I want to thank all who responded to my email about remote shutdown
problems. From the email I received, I was not the only person having
problems.

I see two areas that might be causing myself and other people problems:

1. Not redirecting shutdown output.

2. Shutdown likes to rwall to it friends. If friends are down then
rwall hangs for a while waiting for a time out.

Since I want to shutdown fast because of low UPS power I used the halt rather
than the shutdown to solve my problem. Below is my script.

____________________________MY SCRIPT______________________
#! /bin/csh

##
#UPS SHUTDOWN SCRIPT
#
set clients = "aurora plage eclipse flare helios neutrino ra xrays"
cd /

mail -s "UPSSHUTDOWN" root << E_O_F
UPS directed shutdown
Starting shutdown process
E_O_F

##
# shutdown
#
foreach host ( $clients )
        set ifpinged = `ping $host 3 | grep -c " alive"`
        if ( $ifpinged != 0 ) then

                rsh -n neutrino touch /etc/nologin &

/usr/etc/rwall $host << E_O_F

*** LOW UPS POWER ***
*** SYSTEM SHUTDOWN IN 1 MINUTES ***
*** LOG OFF NOW!!!!!!!!!! ***
E_O_F

                rsh -n $host '(/usr/bin/sleep 60 ; /usr/etc/halt) >& /dev/null < /dev/null ' &
        endif
end

mail -s "UPSSHUTDOWN" root << E_O_F
UPS directed shutdown
Finished.

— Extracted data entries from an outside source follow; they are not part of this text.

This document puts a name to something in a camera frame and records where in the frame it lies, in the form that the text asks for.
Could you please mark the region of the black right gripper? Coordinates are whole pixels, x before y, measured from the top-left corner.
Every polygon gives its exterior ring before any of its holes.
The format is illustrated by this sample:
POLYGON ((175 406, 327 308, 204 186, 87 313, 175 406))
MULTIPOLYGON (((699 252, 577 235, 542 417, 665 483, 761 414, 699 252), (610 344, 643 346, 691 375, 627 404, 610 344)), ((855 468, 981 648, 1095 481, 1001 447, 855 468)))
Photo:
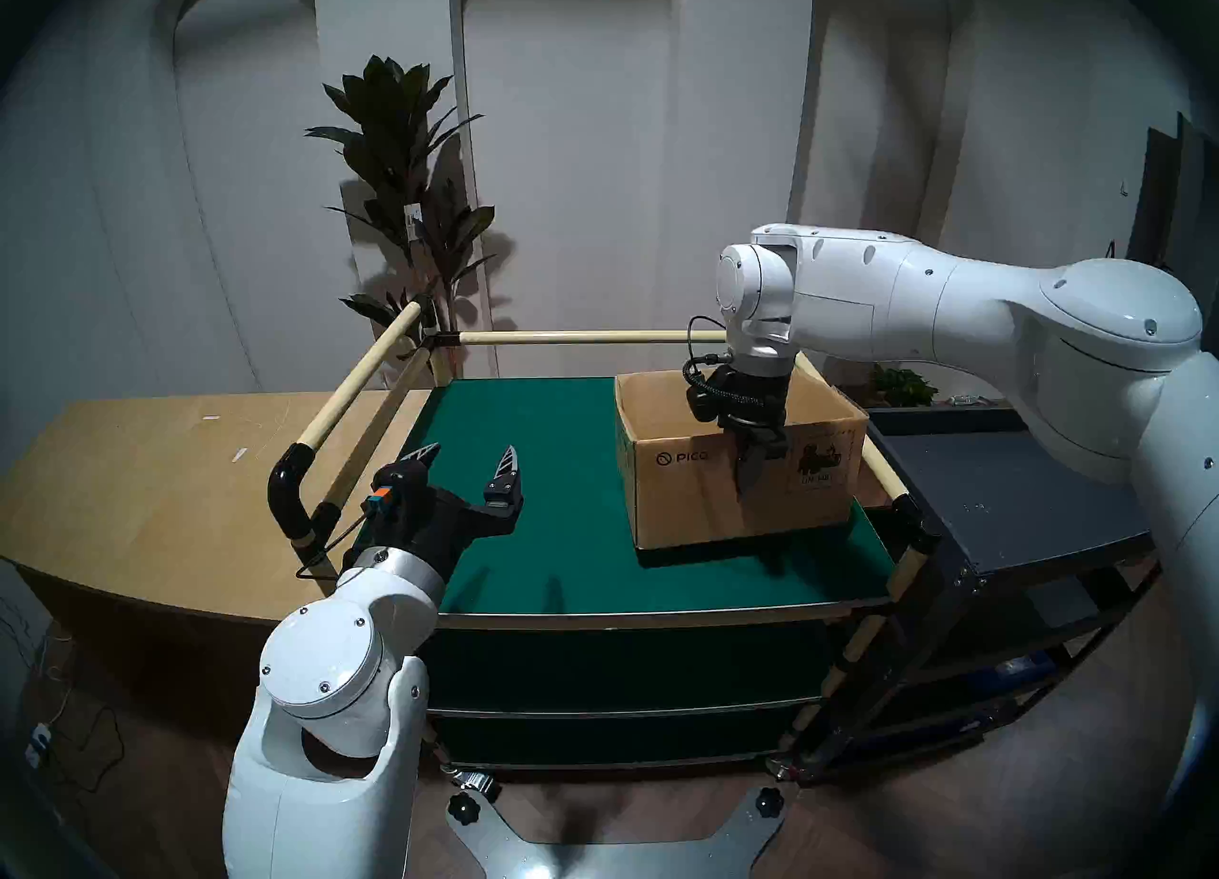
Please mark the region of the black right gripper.
POLYGON ((716 391, 709 404, 711 421, 735 428, 735 489, 740 499, 759 480, 766 463, 786 457, 790 380, 790 372, 755 375, 728 365, 709 374, 709 386, 716 391))

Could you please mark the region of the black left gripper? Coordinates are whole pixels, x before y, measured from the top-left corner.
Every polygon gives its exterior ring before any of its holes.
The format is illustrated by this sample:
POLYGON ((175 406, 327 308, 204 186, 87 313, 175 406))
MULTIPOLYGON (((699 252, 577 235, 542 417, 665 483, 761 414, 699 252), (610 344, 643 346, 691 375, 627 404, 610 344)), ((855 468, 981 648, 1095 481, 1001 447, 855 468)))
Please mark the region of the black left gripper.
MULTIPOLYGON (((441 444, 430 443, 399 457, 399 468, 432 468, 441 444)), ((445 591, 461 556, 478 539, 510 535, 523 507, 521 458, 507 446, 484 488, 484 505, 458 496, 407 501, 366 500, 371 539, 360 546, 360 567, 410 582, 423 591, 445 591)))

Shutting down Sunspot.
E_O_F

shutdown -h +5 LOW UPS POWER &

______________________________________________________________

Thanks to:

From: ajs6143@eerpf001.boeing.com ( Andy Stefancik 234-3049 )
From: breimer@harley.dazixco.ingr.com (beverly reimer 1509)
From: mdl@cypress.com (J. Matt Landrum)
From: patp@juliet.ll.mit.edu ( Patrick Pawlak)
From: uunet!jtsv16.jts.com!gerry%arizona.UUCP@noao.edu (G. Roderick Singleton)
From: Ken Nawyn <ken@nynexst.com>
From: sjh@helicon.math.purdue.edu
From: kwthomas@nsslsun.nssl.uoknor.edu (Kevin W. Thomas)
From: keves@meaddata.com (Brian Keves - Consultant)
From: ray@isor.vuw.ac.nz
From: Kanthan Pillay <svpillay@Princeton.EDU>
From: lee@sqlee.sq.com (Liam R. E. Quin)
From: poffen@sj.ate.slb.com (Russ Poffenberger)
From: Mike Raffety <miker@sbcoc.com>
From: uunet!indetech.com!bobh%arizona.UUCP@noao.edu (Bob Haxo)
From: vincens%FRULM63.bitnet@VTVM2.CC.VT.EDU (Pierre VINCENS)
From: uunet!campus22!rpage%arizona.UUCP@noao.edu (Real Page)
From: leh@manatee.cis.ufl.edu
From: mdl@cypress.com (J. Matt Landrum)
From: "John R Ruckstuhl Jr" <ruck@zeta.ee.ufl.edu>

Below is a summary of replies.

------------------------REPLIES-----------------------------------------------
On Nov 13, 10:48, Robert McGraw wrote:
} Subject: remote shutdown.
}
} I have several workstation that are on a big UPS system. I have one
} host that monitors the UPS and determines if running under battery
} power and how long is left on the battery. When the battery power
} is below a cutoff time I have the monitoring host send a rsh shutdown
} to all hosts.
}
} I am having problems. It seem that some of the remote machines do not get the message or do not shutdown.
}
} Below is the script I use to shutdown.
} ----
} #! /bin/csh
} #
} #
} # Modified shutdown for use by UPS directed shutdown.
} # Version for Sun UNIX systems
}
} cd /
}
} /usr/etc/rwall -n allsuns <<!
} *** LOW UPS POWER
} *** SHUTDOWN PROCESS BEGINS IN 1 MINUTES
} *** LOG OFF NOW!!!!!!!!!!
} !
}
} mail -s "UPSSHUTDOWN" root << E_O_F
} UPS directed shutdown
} E_O_F
}
}
} foreach CLIENTS ( aurora plage eclipse flare helios neutrino ra xrays )
} switch ($CLIENTS)
} default:
} echo HOST $CLIENTS
} rsh -n $CLIENTS shutdown -h +2 LOW UPS POWER &
} breaksw
} endsw
} end
} shutdown -h +5 LOW UPS POWER &
} ---------------------
}
} Does anyone see a problem.
}
} Also if you have a script that does the job, could you email to me.
}
} Thanks
} Robert
} ------------------------------------------------------------------------
} Robert P. McGraw, Jr. (SysAdmin) National Solar Observatory/SP
} rmcgraw@sunspot.sunspot.noao.edu Box 62
} uunet!noao.edu!rmcgraw Sunspot, NM 88349 USA
} SPAN: 5355::RMCGRAW or NOAO::RMCGRAW (505) 434-7038
} UUCP: {arizona,ncar}!noao!sunspot!rmcgraw
}-- End of excerpt from Robert McGraw

++++++From: uunet!jtsv16.jts.com!gerry%arizona.UUCP@noao.edu (G. Roderick Singleton)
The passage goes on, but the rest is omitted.